The waves became his winding sheet, the waters were his tomb;
But for his fame the ocean sea is not sufficient room.
Even in the six-and-thirty years that Drake has stood, in bronze, on the Hoe, he has seen wonderful changes; but had his statue been there ever since his death—as it should have been—what amazing naval developments would have passed beneath his eyes: wood to iron, canvas to paddle-wheel, paddle-wheel to screw, coal to oil, and then the submarine!
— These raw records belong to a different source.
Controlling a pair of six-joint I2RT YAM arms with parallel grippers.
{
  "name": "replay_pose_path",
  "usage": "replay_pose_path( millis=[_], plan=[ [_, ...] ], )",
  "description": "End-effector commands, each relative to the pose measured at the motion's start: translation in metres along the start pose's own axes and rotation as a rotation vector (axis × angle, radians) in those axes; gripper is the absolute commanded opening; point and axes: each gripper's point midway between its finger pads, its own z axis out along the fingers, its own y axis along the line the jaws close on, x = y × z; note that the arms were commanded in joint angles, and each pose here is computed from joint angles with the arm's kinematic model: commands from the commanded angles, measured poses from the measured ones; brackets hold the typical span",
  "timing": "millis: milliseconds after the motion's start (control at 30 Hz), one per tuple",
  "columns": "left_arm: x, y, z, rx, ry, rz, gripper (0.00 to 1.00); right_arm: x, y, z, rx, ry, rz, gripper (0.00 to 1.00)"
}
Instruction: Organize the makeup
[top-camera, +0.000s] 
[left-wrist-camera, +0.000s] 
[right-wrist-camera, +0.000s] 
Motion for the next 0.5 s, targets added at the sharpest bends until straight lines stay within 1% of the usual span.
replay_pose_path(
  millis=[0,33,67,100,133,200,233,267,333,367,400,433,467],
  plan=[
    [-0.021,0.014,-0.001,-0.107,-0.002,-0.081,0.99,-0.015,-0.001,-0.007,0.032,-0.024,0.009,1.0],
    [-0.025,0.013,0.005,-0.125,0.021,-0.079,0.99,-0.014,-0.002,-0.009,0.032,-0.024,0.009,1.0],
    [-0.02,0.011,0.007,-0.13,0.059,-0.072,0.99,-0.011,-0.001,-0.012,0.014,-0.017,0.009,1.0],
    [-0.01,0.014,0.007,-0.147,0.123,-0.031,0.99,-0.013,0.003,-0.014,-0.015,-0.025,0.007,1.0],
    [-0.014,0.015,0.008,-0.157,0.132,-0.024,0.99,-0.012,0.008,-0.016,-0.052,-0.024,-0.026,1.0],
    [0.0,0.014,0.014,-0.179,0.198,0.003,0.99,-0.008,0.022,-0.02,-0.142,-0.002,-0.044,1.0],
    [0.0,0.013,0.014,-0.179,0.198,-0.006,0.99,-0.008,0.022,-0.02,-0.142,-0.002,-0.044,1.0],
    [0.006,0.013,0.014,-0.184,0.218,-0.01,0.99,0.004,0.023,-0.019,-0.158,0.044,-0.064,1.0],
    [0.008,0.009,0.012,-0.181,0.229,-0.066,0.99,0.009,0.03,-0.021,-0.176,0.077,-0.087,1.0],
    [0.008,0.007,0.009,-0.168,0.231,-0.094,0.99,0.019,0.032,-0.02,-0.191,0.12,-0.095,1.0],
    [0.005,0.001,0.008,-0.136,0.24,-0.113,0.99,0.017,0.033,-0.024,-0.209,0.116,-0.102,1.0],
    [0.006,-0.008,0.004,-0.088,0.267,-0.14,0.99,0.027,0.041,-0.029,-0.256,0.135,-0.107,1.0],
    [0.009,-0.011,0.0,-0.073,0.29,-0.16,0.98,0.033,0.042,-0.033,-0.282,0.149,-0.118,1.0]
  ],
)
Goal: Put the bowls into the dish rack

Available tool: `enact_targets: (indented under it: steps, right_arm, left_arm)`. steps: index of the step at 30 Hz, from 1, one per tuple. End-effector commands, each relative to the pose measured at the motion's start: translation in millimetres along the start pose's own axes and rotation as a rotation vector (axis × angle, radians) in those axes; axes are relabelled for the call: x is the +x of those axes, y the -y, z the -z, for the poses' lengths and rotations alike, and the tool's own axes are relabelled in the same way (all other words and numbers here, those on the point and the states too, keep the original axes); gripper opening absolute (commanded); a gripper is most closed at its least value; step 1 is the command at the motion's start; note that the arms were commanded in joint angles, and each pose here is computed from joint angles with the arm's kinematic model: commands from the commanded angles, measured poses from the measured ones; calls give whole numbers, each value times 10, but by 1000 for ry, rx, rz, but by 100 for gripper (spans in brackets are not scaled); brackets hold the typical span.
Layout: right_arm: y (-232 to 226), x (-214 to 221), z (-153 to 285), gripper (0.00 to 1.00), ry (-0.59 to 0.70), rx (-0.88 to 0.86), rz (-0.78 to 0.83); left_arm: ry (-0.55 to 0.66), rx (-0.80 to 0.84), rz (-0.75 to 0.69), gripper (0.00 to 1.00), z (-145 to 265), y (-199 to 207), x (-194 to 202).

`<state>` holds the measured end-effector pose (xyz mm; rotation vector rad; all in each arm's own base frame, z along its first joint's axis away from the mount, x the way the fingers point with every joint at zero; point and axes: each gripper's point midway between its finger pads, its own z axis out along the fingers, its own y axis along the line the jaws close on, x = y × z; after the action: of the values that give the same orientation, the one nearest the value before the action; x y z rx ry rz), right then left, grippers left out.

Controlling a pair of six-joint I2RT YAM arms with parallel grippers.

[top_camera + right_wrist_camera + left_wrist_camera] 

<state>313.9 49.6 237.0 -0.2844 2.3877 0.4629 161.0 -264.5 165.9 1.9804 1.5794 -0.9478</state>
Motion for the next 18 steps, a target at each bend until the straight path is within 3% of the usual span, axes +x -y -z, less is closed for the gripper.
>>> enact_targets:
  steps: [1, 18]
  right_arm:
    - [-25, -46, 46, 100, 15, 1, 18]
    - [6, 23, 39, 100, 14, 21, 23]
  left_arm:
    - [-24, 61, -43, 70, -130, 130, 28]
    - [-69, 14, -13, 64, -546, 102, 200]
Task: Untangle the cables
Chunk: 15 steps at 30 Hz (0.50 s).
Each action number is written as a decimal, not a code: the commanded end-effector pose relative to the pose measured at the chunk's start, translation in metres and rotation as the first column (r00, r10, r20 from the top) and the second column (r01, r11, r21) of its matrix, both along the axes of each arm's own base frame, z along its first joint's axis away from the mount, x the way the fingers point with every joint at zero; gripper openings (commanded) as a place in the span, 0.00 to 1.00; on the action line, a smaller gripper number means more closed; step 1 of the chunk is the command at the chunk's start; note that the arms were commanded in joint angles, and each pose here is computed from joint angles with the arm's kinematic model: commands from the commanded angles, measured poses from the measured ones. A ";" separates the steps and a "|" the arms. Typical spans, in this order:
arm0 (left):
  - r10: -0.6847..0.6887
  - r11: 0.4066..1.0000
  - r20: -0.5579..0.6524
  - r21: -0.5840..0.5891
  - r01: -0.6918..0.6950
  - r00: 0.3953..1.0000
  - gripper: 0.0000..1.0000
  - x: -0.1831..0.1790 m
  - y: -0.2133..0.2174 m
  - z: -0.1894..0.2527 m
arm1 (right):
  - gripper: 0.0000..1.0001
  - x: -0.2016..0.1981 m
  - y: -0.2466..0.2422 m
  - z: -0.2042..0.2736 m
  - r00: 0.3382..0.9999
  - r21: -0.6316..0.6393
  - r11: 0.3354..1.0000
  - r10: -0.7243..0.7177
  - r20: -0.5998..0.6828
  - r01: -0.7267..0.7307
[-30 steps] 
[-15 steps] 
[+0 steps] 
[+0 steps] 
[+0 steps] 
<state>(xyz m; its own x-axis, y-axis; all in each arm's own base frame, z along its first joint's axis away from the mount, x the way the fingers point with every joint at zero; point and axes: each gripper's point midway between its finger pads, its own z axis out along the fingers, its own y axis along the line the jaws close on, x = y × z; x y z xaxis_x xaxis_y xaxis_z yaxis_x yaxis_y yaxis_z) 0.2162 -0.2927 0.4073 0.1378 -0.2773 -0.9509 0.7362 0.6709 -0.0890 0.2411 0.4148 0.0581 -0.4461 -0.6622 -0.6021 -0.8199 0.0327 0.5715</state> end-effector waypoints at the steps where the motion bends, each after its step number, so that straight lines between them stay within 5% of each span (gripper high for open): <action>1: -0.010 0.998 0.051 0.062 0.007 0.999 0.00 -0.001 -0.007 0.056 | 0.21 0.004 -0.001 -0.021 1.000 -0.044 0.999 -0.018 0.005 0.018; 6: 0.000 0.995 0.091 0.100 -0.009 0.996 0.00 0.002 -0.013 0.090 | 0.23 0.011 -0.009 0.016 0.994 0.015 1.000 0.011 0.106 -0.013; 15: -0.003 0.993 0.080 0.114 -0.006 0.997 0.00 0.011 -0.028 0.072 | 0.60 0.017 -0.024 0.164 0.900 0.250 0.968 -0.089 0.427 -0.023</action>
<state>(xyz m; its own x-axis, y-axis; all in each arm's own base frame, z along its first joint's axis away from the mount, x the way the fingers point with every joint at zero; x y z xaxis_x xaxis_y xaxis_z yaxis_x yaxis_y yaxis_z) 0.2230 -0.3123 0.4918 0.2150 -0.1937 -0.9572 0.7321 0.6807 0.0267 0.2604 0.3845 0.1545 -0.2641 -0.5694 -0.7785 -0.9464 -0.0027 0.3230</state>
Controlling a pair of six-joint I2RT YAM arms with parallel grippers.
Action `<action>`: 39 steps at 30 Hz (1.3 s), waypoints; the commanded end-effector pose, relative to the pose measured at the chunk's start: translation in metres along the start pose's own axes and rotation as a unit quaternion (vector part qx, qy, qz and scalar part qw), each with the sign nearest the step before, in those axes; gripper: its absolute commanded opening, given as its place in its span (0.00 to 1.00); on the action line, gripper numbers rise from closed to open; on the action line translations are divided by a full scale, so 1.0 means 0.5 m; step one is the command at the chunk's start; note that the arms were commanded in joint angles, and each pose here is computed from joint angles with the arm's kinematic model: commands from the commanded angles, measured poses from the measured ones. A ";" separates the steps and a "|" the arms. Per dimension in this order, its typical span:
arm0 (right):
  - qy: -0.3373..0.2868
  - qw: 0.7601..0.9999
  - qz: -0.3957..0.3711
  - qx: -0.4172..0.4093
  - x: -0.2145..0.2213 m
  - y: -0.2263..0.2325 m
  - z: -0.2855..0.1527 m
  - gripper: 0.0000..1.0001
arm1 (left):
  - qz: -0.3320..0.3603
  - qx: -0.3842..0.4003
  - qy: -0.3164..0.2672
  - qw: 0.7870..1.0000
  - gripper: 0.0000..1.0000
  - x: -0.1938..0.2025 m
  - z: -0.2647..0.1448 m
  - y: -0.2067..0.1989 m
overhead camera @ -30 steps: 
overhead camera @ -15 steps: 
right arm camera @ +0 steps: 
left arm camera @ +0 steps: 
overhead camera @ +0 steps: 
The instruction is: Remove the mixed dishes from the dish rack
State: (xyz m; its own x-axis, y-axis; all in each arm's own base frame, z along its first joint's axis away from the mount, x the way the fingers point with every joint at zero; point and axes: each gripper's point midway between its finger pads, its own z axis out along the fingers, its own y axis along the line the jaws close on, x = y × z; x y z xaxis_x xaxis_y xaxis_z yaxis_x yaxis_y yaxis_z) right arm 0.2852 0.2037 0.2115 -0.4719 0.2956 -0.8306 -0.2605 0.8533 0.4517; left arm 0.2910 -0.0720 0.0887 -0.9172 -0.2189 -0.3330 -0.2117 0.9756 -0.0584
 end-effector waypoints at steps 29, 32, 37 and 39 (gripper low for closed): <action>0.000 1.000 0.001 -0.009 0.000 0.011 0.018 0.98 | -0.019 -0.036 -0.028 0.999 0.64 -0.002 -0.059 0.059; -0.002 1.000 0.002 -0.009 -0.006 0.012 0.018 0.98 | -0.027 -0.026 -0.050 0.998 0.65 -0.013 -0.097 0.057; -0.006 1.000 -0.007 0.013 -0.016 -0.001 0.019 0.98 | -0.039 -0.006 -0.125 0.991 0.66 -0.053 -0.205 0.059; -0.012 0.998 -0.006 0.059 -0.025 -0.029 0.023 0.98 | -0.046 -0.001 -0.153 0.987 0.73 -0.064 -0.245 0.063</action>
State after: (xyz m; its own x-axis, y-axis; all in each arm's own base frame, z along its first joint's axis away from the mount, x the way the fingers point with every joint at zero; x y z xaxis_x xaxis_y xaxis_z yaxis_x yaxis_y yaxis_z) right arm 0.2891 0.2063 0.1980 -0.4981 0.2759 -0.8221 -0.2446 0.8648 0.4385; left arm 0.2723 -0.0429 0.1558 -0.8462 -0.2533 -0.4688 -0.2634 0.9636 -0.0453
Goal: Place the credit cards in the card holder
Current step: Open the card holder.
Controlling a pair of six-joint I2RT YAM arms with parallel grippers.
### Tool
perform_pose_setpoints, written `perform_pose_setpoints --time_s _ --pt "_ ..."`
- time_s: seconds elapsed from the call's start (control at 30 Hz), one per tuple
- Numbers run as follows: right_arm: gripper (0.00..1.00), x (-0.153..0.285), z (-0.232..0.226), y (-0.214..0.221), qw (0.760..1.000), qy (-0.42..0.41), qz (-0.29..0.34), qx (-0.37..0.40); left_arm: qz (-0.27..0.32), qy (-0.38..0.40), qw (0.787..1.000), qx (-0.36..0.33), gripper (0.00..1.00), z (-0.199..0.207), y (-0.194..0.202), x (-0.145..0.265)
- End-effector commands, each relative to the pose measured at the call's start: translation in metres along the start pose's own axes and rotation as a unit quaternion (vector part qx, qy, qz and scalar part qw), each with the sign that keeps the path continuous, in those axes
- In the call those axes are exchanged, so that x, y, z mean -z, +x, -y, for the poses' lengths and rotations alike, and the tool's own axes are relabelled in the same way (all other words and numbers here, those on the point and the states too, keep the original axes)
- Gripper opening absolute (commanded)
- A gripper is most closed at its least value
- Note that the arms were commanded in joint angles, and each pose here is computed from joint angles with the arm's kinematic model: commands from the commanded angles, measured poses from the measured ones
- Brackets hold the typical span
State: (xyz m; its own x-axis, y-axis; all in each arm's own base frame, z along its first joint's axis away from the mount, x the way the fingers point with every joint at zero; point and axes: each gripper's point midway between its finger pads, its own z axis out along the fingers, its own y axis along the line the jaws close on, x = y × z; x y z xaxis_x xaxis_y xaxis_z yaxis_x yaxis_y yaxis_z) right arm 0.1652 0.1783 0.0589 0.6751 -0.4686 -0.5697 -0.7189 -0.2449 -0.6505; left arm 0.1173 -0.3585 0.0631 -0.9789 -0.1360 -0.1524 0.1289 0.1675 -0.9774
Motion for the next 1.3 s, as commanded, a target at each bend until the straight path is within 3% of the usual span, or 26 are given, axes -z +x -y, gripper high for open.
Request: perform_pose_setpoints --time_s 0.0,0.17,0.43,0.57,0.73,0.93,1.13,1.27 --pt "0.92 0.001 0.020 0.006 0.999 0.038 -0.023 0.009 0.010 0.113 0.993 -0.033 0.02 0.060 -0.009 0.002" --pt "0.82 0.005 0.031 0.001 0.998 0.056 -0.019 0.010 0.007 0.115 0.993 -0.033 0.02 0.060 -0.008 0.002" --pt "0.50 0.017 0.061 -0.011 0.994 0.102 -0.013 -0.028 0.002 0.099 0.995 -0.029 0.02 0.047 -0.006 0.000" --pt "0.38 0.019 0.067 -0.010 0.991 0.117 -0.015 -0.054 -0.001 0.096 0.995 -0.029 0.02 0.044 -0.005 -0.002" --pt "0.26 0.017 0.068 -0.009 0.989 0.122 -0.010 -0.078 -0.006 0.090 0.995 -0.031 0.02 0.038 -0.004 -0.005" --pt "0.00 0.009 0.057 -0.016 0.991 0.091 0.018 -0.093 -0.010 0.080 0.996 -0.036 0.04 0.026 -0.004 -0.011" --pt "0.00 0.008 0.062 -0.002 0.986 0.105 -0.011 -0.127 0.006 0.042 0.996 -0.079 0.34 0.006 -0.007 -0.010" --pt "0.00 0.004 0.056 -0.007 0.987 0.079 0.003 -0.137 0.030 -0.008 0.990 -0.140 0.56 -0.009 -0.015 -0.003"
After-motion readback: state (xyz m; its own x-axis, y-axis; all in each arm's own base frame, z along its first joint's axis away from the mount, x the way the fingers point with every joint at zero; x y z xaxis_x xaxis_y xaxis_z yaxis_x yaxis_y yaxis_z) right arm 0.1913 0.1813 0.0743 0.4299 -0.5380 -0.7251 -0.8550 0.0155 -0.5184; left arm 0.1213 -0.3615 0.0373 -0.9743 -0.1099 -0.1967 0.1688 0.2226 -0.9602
Turning from the Hoe with the intention of descending to the town by one of the paths through the lawns at the back of the great sailor's statue, what should confront me but the most perfect bowling-green I have ever seen, with little sets of phlegmatic Devonians absorbed in their contests. Here, thought I, is, beyond praise, devotion to tradition. Of national games we have all heard, but there is something, in a way, even finer in a municipal game—and such a municipal game, the most famous of all. For years I have never heard Plymouth Hoe mentioned without thinking of Drake and the game of bowls in which he was playing, and which he refused to interrupt, when, that July afternoon, in 1588, news came that the Spaniards were off the Lizard. ("Plenty of time," he said, "to finish the game and beat the Spaniards too.") But it had never occurred to me that bowls and the Hoe were still associated. England has commonly a shorter memory than that. And, indeed, why should they be associated? There is, for example, no archery at Tell's Chapel on the shore of the Lake of Lucerne, no wood-chopping at Mount Vernon. But Devon, with excellent piety, remembers and honours its own prophet; and I now understand how it is that the Plymouth Museum should be destitute of relics of Drake. Why trouble about his personal trappings when this pleasant sward is in existence, to connect the eye instantly with the mighty admiral at one of the most engaging moments of his life?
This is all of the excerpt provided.